In the listing beneath this line, copy exactly the lines starting with the one containing "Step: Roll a" and going on through the one containing "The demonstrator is".

## [Supplied information]
-- -- --

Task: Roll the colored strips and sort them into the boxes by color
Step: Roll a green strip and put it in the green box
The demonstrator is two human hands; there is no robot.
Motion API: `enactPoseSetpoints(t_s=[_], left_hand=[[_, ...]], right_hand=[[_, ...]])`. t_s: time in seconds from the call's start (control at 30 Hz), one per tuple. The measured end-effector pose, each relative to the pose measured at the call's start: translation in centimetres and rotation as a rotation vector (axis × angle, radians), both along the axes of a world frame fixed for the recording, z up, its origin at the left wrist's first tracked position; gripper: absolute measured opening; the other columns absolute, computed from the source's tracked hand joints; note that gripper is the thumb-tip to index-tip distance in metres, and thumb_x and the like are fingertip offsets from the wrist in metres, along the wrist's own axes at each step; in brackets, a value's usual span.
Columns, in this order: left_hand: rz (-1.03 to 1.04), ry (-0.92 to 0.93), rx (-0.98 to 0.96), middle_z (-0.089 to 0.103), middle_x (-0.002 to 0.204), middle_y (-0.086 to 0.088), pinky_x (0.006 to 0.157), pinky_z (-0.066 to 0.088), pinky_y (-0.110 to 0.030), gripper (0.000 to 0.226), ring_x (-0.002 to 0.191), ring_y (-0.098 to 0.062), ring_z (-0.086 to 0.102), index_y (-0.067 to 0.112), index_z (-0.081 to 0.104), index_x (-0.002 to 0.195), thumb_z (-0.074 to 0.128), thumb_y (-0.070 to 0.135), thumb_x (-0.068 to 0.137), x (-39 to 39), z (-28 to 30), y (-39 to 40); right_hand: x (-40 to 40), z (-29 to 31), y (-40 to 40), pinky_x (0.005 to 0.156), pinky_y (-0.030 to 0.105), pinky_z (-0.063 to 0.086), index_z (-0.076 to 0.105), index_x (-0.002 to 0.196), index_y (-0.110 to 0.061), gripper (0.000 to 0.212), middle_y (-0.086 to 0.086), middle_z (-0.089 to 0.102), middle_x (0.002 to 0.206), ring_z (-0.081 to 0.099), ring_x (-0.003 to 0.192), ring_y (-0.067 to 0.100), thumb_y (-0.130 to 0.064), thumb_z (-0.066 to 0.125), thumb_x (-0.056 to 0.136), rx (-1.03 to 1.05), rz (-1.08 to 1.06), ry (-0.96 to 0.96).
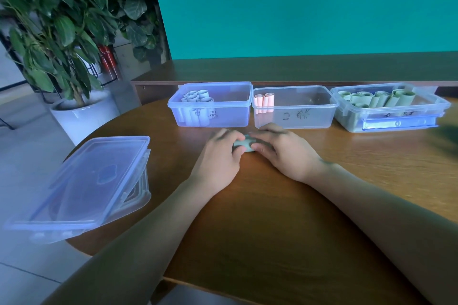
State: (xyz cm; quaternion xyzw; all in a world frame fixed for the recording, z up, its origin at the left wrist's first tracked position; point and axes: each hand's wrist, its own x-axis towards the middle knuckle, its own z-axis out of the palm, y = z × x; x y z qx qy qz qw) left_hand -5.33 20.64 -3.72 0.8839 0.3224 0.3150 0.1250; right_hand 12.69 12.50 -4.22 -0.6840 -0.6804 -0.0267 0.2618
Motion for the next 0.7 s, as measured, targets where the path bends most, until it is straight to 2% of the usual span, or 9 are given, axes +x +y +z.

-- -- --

## [Result]
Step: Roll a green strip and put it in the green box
The demonstrator is two human hands; there is no robot.

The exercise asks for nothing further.